Re: [Pacemaker] Unique clone instance is stopped too early on move

Andrew Beekhof Sun, 12 Apr 2015 23:19:05 -0700

> On 22 Jan 2015, at 12:04 am, Vladislav Bogdanov <bub...@hoster-ok.com> wrote:
> 
> 20.01.2015 02:44, Andrew Beekhof wrote:
>> 
>>> On 16 Jan 2015, at 3:59 pm, Vladislav Bogdanov <bub...@hoster-ok.com> wrote:
>>> 
>>> 16.01.2015 07:44, Andrew Beekhof wrote:
>>>> 
>>>>> On 15 Jan 2015, at 3:11 pm, Vladislav Bogdanov <bub...@hoster-ok.com> 
>>>>> wrote:
>>>>> 
>>>>> 13.01.2015 11:32, Andrei Borzenkov wrote:
>>>>>> On Tue, Jan 13, 2015 at 10:20 AM, Vladislav Bogdanov
>>>>>> <bub...@hoster-ok.com> wrote:
>>>>>>> Hi Andrew, David, all.
>>>>>>> 
>>>>>>> I found a little bit strange operation ordering during transition 
>>>>>>> execution.
>>>>>>> 
>>>>>>> Could you please look at the following partial configuration (crmsh 
>>>>>>> syntax)?
>>>>>>> 
>>>>>>> ===
>>>>>>> ...
>>>>>>> clone cl-broker broker \
>>>>>>>         meta interleave=true target-role=Started
>>>>>>> clone cl-broker-vips broker-vips \
>>>>>>>         meta clone-node-max=2 globally-unique=true interleave=true 
>>>>>>> resource-stickiness=0 target-role=Started
>>>>>>> clone cl-ctdb ctdb \
>>>>>>>         meta interleave=true target-role=Started
>>>>>>> colocation broker-vips-with-broker inf: cl-broker-vips cl-broker
>>>>>>> colocation broker-with-ctdb inf: cl-broker cl-ctdb
>>>>>>> order broker-after-ctdb inf: cl-ctdb cl-broker
>>>>>>> order broker-vips-after-broker 0: cl-broker cl-broker-vips
>>>>>>> ...
>>>>>>> ===
>>>>>>> 
>>>>>>> After I put one node to standby and then back to online, I see the 
>>>>>>> following transition (relevant excerpt):
>>>>>>> 
>>>>>>> ===
>>>>>>>  * Pseudo action:   cl-broker-vips_stop_0
>>>>>>>  * Resource action: broker-vips:1   stop on c-pa-0
>>>>>>>  * Pseudo action:   cl-broker-vips_stopped_0
>>>>>>>  * Pseudo action:   cl-ctdb_start_0
>>>>>>>  * Resource action: ctdb            start on c-pa-1
>>>>>>>  * Pseudo action:   cl-ctdb_running_0
>>>>>>>  * Pseudo action:   cl-broker_start_0
>>>>>>>  * Resource action: ctdb            monitor=10000 on c-pa-1
>>>>>>>  * Resource action: broker          start on c-pa-1
>>>>>>>  * Pseudo action:   cl-broker_running_0
>>>>>>>  * Pseudo action:   cl-broker-vips_start_0
>>>>>>>  * Resource action: broker          monitor=10000 on c-pa-1
>>>>>>>  * Resource action: broker-vips:1   start on c-pa-1
>>>>>>>  * Pseudo action:   cl-broker-vips_running_0
>>>>>>>  * Resource action: broker-vips:1   monitor=30000 on c-pa-1
>>>>>>> ===
>>>>>>> 
>>>>>>> What could be a reason to stop unique clone instance so early for move?
>>>>>>> 
>>>>>> 
>>>>>> Do not take it as definitive answer, but cl-broker-vips cannot run
>>>>>> unless both other resources are started.

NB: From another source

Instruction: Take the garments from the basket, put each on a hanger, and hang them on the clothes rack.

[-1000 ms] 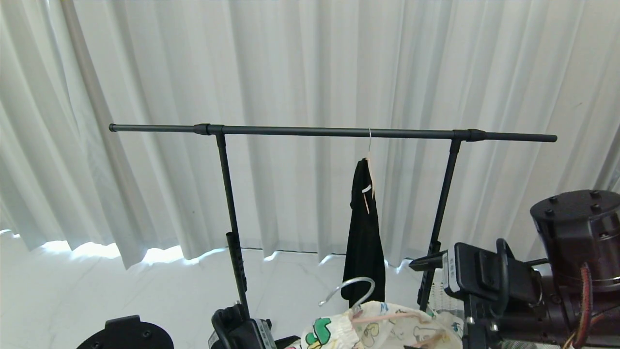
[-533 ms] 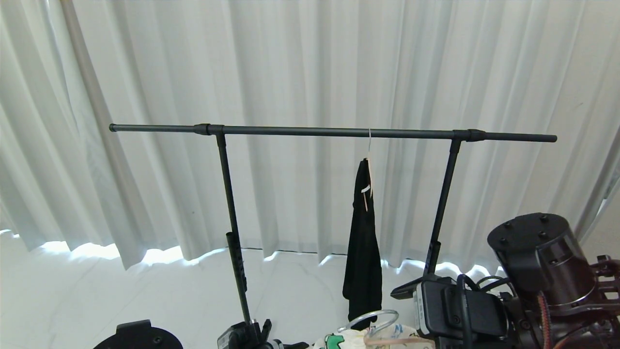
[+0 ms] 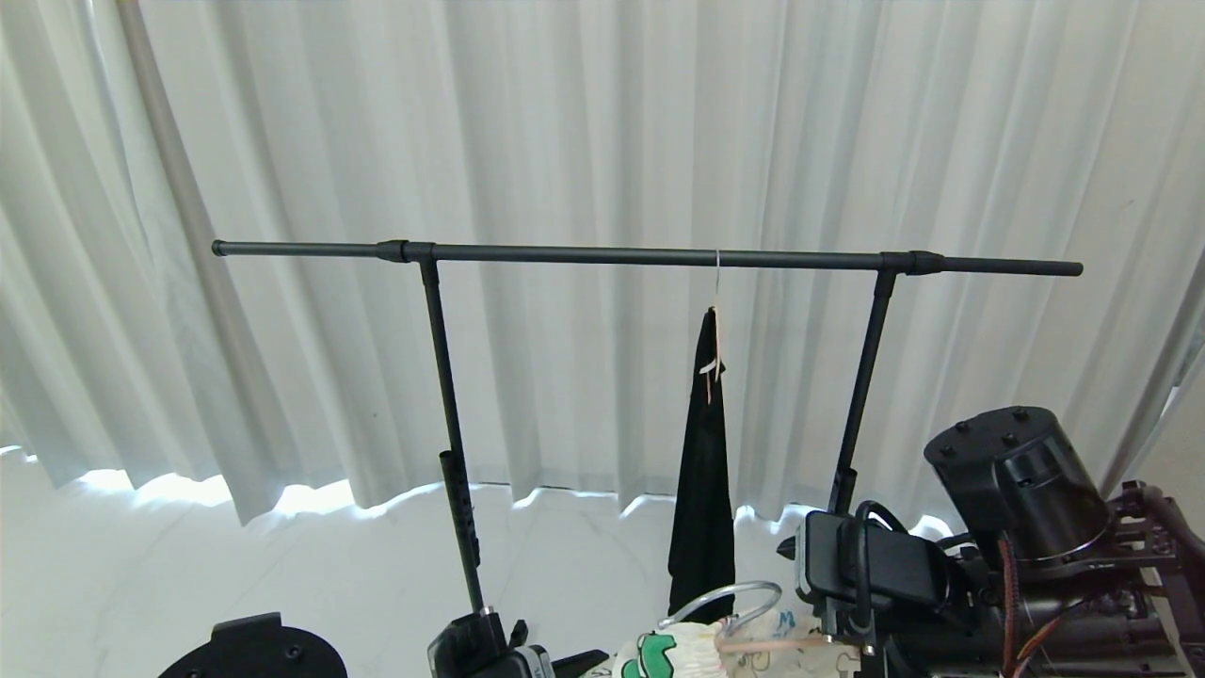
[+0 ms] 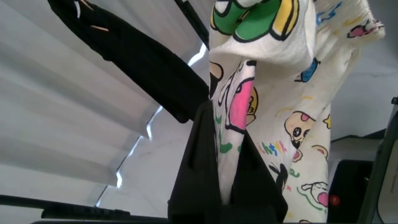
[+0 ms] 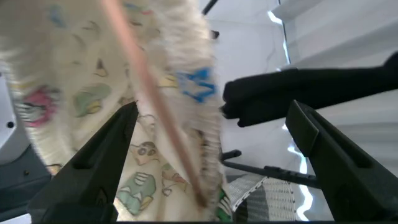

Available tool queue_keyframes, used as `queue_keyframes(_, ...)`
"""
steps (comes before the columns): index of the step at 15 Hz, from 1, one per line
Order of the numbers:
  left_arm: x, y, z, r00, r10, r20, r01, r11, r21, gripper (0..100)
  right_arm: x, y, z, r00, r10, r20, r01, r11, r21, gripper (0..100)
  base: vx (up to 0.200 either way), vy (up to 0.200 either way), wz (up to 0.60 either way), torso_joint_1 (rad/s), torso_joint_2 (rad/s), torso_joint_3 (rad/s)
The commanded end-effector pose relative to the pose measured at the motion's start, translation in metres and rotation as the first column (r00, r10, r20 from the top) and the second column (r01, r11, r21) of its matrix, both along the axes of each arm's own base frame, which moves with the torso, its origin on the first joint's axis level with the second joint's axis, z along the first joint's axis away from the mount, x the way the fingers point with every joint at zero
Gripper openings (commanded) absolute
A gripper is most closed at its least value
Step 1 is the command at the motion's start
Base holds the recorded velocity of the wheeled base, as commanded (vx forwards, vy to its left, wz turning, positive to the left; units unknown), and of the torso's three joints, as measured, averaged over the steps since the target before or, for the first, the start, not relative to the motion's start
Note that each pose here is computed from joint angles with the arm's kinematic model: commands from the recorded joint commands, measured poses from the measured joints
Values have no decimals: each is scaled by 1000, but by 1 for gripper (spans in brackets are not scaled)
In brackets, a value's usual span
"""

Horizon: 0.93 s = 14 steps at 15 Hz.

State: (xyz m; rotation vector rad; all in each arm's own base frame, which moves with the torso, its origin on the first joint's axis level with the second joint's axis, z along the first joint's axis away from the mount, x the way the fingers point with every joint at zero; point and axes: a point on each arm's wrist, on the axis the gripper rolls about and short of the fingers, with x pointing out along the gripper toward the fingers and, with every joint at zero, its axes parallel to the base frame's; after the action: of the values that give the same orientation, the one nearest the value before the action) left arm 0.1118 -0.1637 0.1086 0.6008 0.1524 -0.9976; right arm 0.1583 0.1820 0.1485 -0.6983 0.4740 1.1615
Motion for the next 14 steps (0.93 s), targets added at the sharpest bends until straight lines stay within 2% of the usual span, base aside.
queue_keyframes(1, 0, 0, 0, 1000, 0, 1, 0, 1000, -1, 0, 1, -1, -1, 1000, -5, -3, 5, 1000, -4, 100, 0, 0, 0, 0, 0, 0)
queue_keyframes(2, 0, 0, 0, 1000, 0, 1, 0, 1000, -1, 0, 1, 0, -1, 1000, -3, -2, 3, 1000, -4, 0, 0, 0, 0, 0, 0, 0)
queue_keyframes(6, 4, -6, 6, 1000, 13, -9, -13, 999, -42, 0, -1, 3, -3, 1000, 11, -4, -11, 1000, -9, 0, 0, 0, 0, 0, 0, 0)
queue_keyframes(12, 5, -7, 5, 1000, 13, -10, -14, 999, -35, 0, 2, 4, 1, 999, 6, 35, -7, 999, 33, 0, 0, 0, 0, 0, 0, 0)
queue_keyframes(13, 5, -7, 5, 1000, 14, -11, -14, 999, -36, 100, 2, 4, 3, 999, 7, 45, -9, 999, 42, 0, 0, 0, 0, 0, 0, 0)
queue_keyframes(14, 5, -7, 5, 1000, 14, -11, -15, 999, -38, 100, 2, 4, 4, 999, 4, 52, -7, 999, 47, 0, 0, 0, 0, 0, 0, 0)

So if you compute closure of
>>>>>> all required transitions it looks rather logical. Having
>>>>>> cl-broker-vips started while broker is still stopped would violate
>>>>>> constraint.
>>>>> 
>>>>> Problem is that broker-vips:1 is stopped on one (source) node 
>>>>> unnecessarily early.
>>>> 
>>>> It looks to be moving from c-pa-0 to c-pa-1
>>>> It might be unnecessarily early, but it is what you asked for... we have 
>>>> to unwind the resource stack before we can build it up.
>>> 
>>> Yes, I understand that it is valid, but could its stop be delayed until 
>>> cluster is in the state when all dependencies are satisfied to start it on 
>>> another node (like migration?)?
>> 
>> No, because "we have to unwind the resource stack before we can build it up."
>> Doing anything else would be one of those things that is trivial for a human 
>> to identify but rather complex for a computer.
> 
> I believe there is also an issue with migration of clone instances.
> 
> I modified pe-input to allow migration of cl-broker-vips (and also set inf 
> score for broker-vips-after-broker
> and make cl-broker-vips interleaved).
> Relevant part is:
> clone cl-broker broker \
>        meta interleave=true target-role=Started
> clone cl-broker-vips broker-vips \
>        meta clone-node-max=2 globally-unique=true interleave=true 
> allow-migrate=true resource-stickiness=0 target-role=Started
> clone cl-ctdb ctdb \
>        meta interleave=true target-role=Started
> colocation broker-vips-with-broker inf: cl-broker-vips cl-broker
> colocation broker-with-ctdb inf: cl-broker cl-ctdb
> order broker-after-ctdb inf: cl-ctdb cl-broker
> order broker-vips-after-broker inf: cl-broker cl-broker-vips
> 
> After that (part of) transition is:
> 
> * Resource action: broker-vips:1   migrate_to on c-pa-0
> * Pseudo action:   cl-broker-vips_stop_0
> * Resource action: broker-vips:1   migrate_from on c-pa-1
> * Resource action: broker-vips:1   stop on c-pa-0
> * Pseudo action:   cl-broker-vips_stopped_0
> * Pseudo action:   all_stopped
> * Pseudo action:   cl-ctdb_start_0
> * Resource action: ctdb            start on c-pa-1
> * Pseudo action:   cl-ctdb_running_0
> * Pseudo action:   cl-broker_start_0
> * Resource action: ctdb            monitor=10000 on c-pa-1
> * Resource action: broker          start on c-pa-1
> * Pseudo action:   cl-broker_running_0
> * Pseudo action:   cl-broker-vips_start_0
> * Resource action: broker          monitor=10000 on c-pa-1
> * Pseudo action:   broker-vips:1_start_0
> * Pseudo action:   cl-broker-vips_running_0
> * Resource action: broker-vips:1   monitor=30000 on c-pa-1


Have you got the PE file for this?
I feel like we fixed something like this recently but I’d like to check it with 
your input.

> 
> But, I would say that at least from a human logic PoV the above breaks 
> ordering rule broker-vips-after-broker
> (cl-broker-vips finished migrating and thus runs on c-pa-1 before cl-broker 
> started there).
> Technically broker-vips:1_start_0 goes at the right position, but actually 
> resource is "started"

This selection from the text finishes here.